* Task instructions *
Transcribe the listing that follows in full, exactly, and drop its images.

* Exercise data *
────────────────────────────────────────

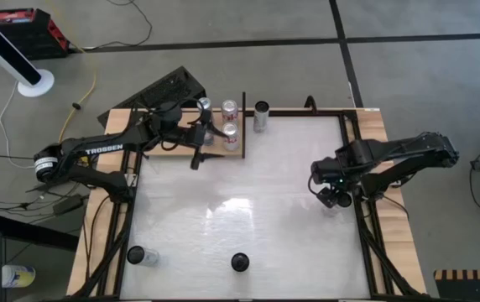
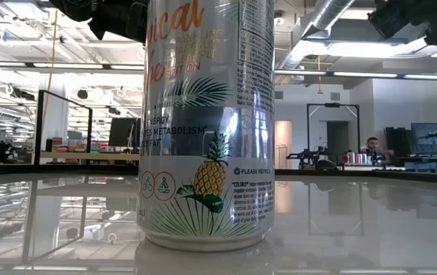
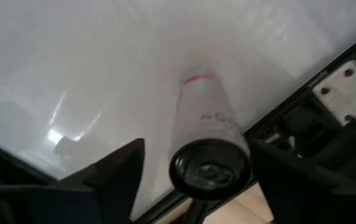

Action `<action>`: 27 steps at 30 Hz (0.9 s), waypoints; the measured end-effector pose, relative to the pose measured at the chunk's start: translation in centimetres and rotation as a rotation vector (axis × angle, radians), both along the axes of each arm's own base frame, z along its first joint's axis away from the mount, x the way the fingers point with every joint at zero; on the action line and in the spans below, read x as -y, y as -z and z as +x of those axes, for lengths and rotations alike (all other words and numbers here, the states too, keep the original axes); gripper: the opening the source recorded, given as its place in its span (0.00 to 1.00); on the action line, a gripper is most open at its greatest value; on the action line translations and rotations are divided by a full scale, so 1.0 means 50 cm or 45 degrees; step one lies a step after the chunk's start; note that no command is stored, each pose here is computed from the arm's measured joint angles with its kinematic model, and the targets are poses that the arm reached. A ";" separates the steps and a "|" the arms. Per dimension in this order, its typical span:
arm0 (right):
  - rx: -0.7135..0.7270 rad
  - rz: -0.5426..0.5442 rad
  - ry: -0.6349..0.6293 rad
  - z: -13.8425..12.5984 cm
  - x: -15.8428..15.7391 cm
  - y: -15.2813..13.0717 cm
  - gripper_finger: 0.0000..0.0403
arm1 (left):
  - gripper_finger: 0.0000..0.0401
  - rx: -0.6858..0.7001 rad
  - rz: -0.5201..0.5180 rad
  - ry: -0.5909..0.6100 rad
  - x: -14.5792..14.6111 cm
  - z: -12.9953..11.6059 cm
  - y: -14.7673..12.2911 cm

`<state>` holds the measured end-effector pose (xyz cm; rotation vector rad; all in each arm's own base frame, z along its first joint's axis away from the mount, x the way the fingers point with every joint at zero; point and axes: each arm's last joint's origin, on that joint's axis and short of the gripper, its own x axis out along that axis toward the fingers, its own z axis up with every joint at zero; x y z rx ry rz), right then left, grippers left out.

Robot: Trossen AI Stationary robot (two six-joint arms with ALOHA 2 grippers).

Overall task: Place canned beverage on shelf
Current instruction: Put the right pink soda can on the shelf

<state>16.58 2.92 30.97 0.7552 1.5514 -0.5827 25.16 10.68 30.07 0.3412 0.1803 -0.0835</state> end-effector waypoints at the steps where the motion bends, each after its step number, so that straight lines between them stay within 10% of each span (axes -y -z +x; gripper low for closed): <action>1: -0.001 0.007 -0.005 0.000 -0.002 0.000 0.84 | 0.71 0.000 -0.012 0.011 0.002 0.000 0.000; 27: -0.075 -0.161 0.029 -0.032 -0.079 0.033 0.91 | 0.71 0.004 -0.026 0.093 0.019 0.006 0.000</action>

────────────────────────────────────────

* Written solution *
Action `<action>`: 27 steps at 30 Hz (0.9 s), waypoints; the measured end-effector pose, relative to the pose measured at the chunk's start: translation in centimetres and rotation as a rotation vector (axis × angle, radians), both along the axes of each arm's own base frame, z along its first joint's axis away from the mount, x the way the fingers point with every joint at zero; on the action line and in the spans below, read x as -y, y as -z and z as +x of those axes, for lengths and rotations alike (all other words and numbers here, the states too, keep the original axes); gripper: the opening the source recorded, given as its place in its span (0.00 to 1.00); on the action line, a gripper is most open at its greatest value; on the action line translations and rotations are divided by a full scale, so 1.0 means 50 cm or 45 degrees; step one lies a step after the chunk's start; note that no command is stored, each pose here is computed from the arm's measured joint angles with its kinematic model, and the targets are poses that the arm reached. A ";" separates the steps and a "|" the arms. Per dimension in this order, its typical span:
arm0 (right):
  - rx: -0.7135..0.7270 rad
  - rz: -0.5426..0.5442 rad
  - ry: -0.6349..0.6293 rad
  - z: -13.8425..12.5984 cm
  - x: -15.8428..15.7391 cm
  - y: -15.2813..13.0717 cm
  - gripper_finger: 0.0000..0.0403
arm1 (left):
  - gripper_finger: 0.0000..0.0401
  - rx: -0.6858..0.7001 rad
  - rz: -0.5201..0.5180 rad
  - ry: -0.5909..0.6100 rad
  - x: -14.5792..14.6111 cm
  - z: -12.9953..11.6059 cm
  - y: -14.7673..12.2911 cm

`<state>` holds the measured end-effector pose (xyz cm; rotation vector rad; all in each arm's own base frame, z along its first joint's axis away from the mount, x the way the fingers point with every joint at zero; point and axes: each arm's last joint's origin, on that joint's axis and short of the gripper, its own x axis out along that axis toward the fingers, its own z axis up with every joint at zero; x y z rx ry rz), right then left, grippers left out.

Robot: Trossen AI Stationary robot (two six-joint arms with ALOHA 2 grippers).

Overall task: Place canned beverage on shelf
Current instruction: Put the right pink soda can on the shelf

<state>16.58 2.92 30.97 0.7552 1.5514 -0.5827 25.16 10.68 30.07 0.3412 0.1803 -0.0835</state> end-effector waypoints at the steps where the motion bends, each after its step number, so that straight lines between them stay within 10% of each span (axes -y -z +x; gripper low for closed): <action>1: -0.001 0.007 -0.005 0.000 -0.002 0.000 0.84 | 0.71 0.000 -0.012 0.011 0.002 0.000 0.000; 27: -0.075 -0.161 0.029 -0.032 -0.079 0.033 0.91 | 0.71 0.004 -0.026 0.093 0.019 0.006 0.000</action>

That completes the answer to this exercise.